The emphasis on appearance in selling food, among other reasons, contributes to substantial food waste. Every year, 40 percent of food is wasted in the United States. That includes 20 billion pounds of produce that is not even harvested, left on farms because it doesn’t meet grade standards, including shape and color.
To address this problem, a new generation of entrepreneurs launched the “ugly food” business in the mid-2010s. Companies like Misfits Market, Imperfect Foods, and Hungry Harvest sell fruits and vegetables with blemishes and deformed shapes, such as off-color apples, crooked cucumbers, and oversize peppers.
But not everyone is impressed by their mission. One of them is Sarah Taber, who argues that reducing waste by selling ugly produce would not solve the problem. To be clear, she is not against the ugly food business or ugly food per se. She sees their narrative as a myth, noting that farmers and food processors have already been using mis-shaped and discolored produce as ingredients for processed products such as juice and salsa. It is “you” who are “tossing perfectly good produce.”
“If you’re buying ugly produce and it’s working for you, that’s fine,” Taber says. “But you should not feel obligated to buy ugly fruit because someone told you it’s going to save the world. It’s not. It’s just supporting someone’s business model.”
But the fact that there is a business modeled on selling imperfect produce suggests the current interest (though still a minority) in a movement away from a uniform, bright look of fruits and vegetables, at least among those who created the business and those who buy their produce. Whether this interest in ugly food becomes a new normal, and helps enhance diversity and sustainability in the ecosystem and our lives, is yet to be seen.

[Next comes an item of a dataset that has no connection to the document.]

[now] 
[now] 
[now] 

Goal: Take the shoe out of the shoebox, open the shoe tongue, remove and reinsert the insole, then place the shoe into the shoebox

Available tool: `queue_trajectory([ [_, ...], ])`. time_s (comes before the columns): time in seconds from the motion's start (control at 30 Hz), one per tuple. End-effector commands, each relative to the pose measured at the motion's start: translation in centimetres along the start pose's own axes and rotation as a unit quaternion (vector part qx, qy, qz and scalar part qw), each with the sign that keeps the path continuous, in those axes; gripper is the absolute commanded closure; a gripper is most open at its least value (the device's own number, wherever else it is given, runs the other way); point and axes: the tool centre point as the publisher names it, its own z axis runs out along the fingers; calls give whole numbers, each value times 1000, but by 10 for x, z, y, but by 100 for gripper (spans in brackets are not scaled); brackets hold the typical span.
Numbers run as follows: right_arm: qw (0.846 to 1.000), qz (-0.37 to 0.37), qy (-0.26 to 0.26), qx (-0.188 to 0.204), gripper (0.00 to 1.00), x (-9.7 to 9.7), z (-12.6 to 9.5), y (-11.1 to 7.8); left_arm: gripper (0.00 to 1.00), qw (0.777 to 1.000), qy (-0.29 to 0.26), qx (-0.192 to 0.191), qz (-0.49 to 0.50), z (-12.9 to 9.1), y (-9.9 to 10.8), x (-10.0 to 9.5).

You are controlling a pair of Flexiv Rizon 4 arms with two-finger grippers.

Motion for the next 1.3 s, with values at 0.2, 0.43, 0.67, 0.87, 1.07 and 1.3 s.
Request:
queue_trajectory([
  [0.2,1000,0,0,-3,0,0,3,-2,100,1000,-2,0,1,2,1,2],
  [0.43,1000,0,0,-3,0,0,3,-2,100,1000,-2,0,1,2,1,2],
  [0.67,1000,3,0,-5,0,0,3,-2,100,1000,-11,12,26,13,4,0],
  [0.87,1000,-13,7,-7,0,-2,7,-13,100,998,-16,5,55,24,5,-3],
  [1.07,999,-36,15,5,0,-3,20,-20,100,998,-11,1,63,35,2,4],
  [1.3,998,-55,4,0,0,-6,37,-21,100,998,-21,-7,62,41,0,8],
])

The rise of the online grocer
There is a new trend that could transform our sensory experience in food shopping entirely—the rise of e-commerce. Between 2016 and 2018, the online grocery market value doubled, accounting for nearly $30 billion, although e-commerce remains a small segment in the entire grocery business. The majority of consumers are not willing to buy their fresh foods online. Many of them want to see, touch, and smell the actual food (however limited their sensory access in a conventional supermarket may be), and pick their food by themselves. Over the past several months, however, online grocery sales increased substantially, reaching $6.6 billion in May 2020 (a 24 percent increase from the previous months). The coronavirus pandemic could accelerate how quickly people buy into online grocery shopping.
The virtual grocery store could change not only how we buy foods but also how we understand what we eat, possibly shifting the food landscape even more drastically than the birth of self-service stores a century ago.
The online grocery store, relying almost exclusively on stock photos of the food, offers even more convenience and even less sensory information—let alone social interactions. The virtual grocery store could change not only how we buy foods but also how we understand what we eat, possibly shifting the food landscape even more drastically than the birth of self-service stores a century ago.
When it comes to food, changes in science and business over the last century and a half elevated sight above the other senses, taste in particular. The emergence of mass production, industrialization, and self-service merchandising helped the food business create and standardize a “natural” color for food, both processed and agricultural. The emphasis on color altered not only how people buy food but also how they interact with others and how they think of nature in modern capitalist society. Appealing to the senses and reinventing what consumers wanted became a crucial part of manufacturing and marketing practices to whet consumers’ appetites. A history of this creation of a new sensory world provides a new way of seeing the past, present, and future of food.